■ EXERCISE GOAL ■
Check each line of the data for the string "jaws". Report how many have it, and give nothing else.

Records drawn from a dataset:
>>>>>

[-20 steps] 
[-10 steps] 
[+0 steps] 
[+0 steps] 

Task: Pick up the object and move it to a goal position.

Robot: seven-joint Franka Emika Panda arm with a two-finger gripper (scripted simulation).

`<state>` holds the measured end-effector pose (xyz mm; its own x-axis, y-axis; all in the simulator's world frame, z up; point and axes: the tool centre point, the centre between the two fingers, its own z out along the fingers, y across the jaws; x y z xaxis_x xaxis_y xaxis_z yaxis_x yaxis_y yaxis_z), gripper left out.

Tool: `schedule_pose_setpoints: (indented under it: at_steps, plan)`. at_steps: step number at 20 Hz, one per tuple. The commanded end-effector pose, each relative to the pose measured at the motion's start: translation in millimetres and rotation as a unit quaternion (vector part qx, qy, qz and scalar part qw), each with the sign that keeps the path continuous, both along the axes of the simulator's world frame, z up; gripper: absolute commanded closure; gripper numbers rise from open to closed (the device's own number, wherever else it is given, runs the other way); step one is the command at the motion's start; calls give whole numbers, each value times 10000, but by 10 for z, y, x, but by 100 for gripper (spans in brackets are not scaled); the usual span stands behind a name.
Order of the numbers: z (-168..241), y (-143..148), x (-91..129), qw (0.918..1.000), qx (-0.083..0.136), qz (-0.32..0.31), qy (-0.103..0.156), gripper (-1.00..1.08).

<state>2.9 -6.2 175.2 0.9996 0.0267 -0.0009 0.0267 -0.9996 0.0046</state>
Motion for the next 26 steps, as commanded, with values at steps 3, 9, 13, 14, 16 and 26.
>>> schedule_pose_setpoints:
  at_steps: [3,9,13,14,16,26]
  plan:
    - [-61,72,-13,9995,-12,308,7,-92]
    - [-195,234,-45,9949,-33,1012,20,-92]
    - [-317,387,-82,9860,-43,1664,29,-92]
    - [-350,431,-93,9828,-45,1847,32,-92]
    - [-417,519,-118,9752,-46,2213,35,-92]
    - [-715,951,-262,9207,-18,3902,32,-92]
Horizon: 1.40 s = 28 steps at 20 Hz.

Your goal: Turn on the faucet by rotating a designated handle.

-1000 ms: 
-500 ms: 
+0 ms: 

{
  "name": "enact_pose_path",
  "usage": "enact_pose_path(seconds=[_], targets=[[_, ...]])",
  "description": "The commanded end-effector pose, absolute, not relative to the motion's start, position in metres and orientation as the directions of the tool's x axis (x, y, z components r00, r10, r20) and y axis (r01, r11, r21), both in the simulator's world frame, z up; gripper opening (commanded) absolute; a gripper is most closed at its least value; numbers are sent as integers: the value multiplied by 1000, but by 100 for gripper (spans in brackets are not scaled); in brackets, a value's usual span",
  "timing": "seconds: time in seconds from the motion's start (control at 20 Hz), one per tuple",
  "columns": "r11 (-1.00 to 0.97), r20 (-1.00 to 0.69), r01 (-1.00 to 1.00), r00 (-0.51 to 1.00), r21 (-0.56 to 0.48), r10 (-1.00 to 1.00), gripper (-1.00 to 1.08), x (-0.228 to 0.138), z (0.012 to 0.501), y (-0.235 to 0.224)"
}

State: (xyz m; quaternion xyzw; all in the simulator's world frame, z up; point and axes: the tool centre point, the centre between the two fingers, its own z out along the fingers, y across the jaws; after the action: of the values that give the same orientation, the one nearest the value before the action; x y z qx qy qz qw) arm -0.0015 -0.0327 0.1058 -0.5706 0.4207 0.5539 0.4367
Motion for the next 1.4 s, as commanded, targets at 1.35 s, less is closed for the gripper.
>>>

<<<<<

■ OUTPUT FOR THIS EXERCISE ■
2